The Red Wolves football team's helmets comprise of a white cross and initials of deceased ASU teammate Markel Owens (murdered during a home invasion in January) and equipment manager Barry Weyer (died in a car accident).

Athletics Director Terry Mohajir said that the decal is intended to honor the former player and equipment manager.

"Any time our players have an expression of faith and wanting to honor two members of the football program, I'm 100 percent behind them," Mohajir said, Huffington Post reports. "My job is to support our players and our coaches in their expression of any type of grief, and that's what I was doing."

Attorney Louis Nisenbaum, who filed the complaint with the ASU officials, said that it was a "clear violation of the Establishment Clause as a state endorsement of the Christian religion." McDaniel saw the crosses while watching the recent Arkansas State's game at Tennessee.

"While we could argue that the cross with the initials of the fallen student and trainer merely memorialize their passing, the symbol we have authorized to convey that message is a Christian cross," said university's counsel Lucinda McDaniel. "Persons viewing the helmets will, and have, seen the symbol as a cross and interpreted that symbol as an endorsement of the Christian religion. This violates the legal prohibition of endorsing religion," Christian Post reports.

Weyer's parents said that the decal on the helmets was installed to honor and remember Markel and Barry, and not to offend any religious sentiments.

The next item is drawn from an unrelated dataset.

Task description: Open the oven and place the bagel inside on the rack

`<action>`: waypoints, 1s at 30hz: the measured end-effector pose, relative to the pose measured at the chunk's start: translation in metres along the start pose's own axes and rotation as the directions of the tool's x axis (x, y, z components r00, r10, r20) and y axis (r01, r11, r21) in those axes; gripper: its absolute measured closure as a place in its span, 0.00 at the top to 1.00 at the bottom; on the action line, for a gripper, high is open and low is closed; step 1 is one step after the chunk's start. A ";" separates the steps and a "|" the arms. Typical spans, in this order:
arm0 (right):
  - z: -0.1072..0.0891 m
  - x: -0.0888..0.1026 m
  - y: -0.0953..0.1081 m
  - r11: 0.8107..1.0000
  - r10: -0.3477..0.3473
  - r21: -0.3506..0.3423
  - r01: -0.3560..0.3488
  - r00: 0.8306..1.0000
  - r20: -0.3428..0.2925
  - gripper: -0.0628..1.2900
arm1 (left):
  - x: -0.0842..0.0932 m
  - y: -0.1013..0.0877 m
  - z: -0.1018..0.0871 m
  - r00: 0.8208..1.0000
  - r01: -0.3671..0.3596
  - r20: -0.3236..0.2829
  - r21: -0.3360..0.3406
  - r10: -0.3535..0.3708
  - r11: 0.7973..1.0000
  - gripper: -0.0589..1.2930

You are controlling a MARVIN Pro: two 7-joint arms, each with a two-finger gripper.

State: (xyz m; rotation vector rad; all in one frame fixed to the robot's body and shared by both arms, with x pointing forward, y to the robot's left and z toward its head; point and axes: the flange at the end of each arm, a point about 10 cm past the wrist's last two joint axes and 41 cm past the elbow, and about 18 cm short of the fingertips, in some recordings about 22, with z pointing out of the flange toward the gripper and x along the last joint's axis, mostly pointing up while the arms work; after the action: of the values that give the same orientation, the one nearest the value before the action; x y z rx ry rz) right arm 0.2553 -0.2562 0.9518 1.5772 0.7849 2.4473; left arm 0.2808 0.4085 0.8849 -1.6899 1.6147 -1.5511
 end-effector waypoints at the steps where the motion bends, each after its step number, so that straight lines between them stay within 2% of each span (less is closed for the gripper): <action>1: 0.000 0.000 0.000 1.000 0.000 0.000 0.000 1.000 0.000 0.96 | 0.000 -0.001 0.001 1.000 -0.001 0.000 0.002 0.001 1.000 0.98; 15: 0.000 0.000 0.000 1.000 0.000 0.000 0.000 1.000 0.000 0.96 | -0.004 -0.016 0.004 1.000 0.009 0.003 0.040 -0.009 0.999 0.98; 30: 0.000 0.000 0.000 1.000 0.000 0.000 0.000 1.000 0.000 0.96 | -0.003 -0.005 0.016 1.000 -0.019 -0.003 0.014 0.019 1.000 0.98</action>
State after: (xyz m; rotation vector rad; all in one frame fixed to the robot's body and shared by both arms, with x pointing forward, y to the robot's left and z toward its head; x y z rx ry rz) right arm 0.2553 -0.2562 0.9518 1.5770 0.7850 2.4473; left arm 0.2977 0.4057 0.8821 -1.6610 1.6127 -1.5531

Mohajir said that he wanted to appeal the decision, but had to follow the school orders: of either completely removing or modifying the symbol. As a result of the controversy, Mohajir said that they will remove the top and bottom parts of the cross and transform the cross into a dash between the initials.

"That is great news," Rebecca Markert, an attorney for the Freedom From Religion Foundation said. "Putting religious imagery on public school property is unconstitutional," Washington Post reports.